**TASK DESCRIPTION**
Each line of the data below that includes the string "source" must be copied.

━━━━━ INFORMATION ━━━━━

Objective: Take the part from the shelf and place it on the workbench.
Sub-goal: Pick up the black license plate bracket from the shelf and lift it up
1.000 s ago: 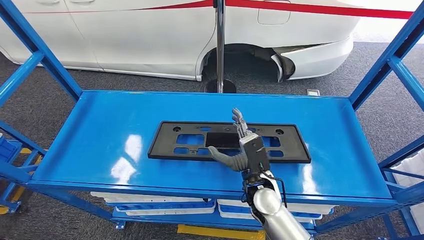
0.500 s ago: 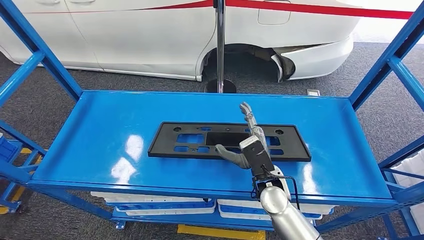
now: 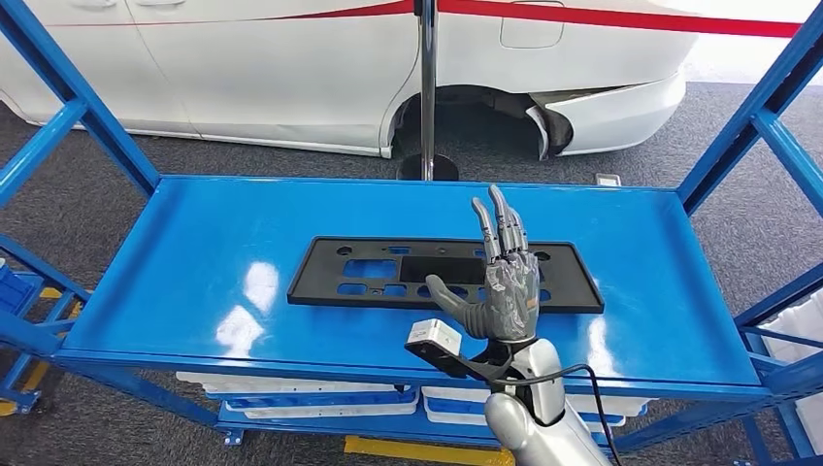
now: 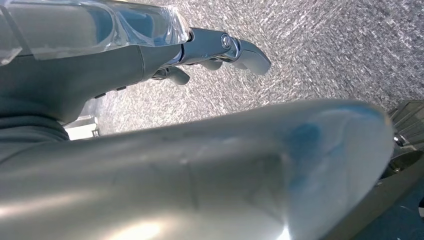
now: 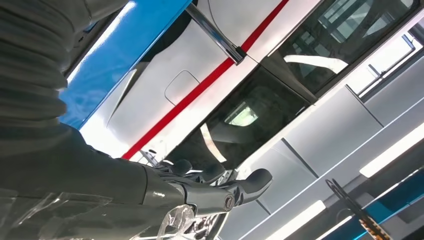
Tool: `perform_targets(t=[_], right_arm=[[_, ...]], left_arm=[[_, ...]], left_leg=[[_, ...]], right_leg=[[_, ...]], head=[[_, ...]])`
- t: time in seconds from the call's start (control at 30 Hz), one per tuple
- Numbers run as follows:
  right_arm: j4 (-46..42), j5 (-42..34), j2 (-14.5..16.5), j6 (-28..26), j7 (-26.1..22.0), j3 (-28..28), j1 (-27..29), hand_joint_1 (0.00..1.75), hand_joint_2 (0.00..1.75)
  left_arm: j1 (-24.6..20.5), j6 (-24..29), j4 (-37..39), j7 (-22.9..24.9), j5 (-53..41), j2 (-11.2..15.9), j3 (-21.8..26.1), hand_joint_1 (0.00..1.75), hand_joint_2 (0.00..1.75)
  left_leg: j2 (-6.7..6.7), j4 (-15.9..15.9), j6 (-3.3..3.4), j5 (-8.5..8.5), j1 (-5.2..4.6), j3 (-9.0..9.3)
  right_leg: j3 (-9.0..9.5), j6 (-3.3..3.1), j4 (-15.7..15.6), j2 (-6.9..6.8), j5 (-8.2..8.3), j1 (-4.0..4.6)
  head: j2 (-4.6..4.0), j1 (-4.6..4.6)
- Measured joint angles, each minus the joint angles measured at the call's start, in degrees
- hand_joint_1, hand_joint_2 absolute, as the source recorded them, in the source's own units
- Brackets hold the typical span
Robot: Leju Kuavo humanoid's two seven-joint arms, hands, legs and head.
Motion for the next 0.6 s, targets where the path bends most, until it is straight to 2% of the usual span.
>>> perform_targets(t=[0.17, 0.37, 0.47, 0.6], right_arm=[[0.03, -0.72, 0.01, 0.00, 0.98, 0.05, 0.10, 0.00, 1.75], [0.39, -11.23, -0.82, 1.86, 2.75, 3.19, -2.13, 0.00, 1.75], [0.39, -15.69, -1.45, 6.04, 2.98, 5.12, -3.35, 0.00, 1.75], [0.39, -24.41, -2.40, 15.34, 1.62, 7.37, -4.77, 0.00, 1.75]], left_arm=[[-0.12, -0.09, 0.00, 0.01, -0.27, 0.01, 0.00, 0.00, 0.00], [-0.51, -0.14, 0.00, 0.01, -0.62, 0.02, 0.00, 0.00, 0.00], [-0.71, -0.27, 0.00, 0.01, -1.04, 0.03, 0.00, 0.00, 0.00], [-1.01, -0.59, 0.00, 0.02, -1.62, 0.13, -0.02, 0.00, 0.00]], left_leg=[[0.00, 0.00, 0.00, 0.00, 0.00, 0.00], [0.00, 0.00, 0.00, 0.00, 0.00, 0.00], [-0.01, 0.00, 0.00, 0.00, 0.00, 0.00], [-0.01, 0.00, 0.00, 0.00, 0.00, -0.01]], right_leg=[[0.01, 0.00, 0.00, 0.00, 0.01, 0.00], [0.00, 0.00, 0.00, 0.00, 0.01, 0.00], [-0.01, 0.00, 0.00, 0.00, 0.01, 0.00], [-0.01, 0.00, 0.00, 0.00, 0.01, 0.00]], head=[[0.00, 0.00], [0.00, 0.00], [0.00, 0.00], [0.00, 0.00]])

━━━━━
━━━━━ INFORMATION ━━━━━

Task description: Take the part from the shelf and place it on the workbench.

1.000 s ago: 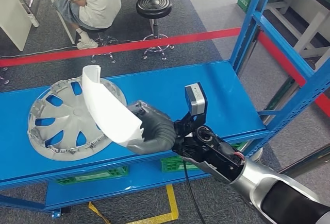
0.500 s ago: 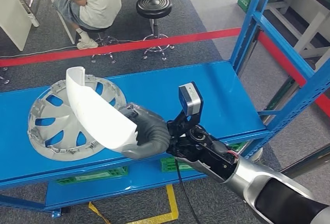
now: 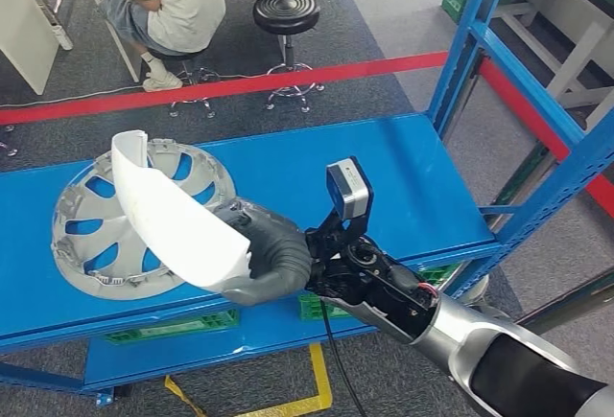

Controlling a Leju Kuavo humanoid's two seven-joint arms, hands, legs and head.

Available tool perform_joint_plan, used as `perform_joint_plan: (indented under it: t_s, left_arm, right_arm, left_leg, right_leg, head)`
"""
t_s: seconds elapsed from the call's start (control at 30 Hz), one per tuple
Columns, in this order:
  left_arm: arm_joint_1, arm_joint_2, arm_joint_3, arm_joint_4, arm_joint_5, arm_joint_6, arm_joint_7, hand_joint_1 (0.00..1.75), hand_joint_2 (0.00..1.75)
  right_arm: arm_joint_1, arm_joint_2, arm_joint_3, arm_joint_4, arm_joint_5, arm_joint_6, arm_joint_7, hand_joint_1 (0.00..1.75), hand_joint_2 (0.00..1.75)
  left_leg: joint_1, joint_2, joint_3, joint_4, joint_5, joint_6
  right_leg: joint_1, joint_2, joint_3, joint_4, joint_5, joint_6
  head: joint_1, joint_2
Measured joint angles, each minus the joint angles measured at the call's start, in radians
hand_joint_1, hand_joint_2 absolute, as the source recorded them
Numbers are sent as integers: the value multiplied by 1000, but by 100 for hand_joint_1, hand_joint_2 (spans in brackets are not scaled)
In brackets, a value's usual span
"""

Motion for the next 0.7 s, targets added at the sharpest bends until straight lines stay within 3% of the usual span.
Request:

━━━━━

**SOLUTION TO THIS PROBLEM**
- hand_joint_1, hand_joint_2 absolute, as the source recorded them, in the source's own units
hand_joint_1, hand_joint_2 absolute, as the source recorded them

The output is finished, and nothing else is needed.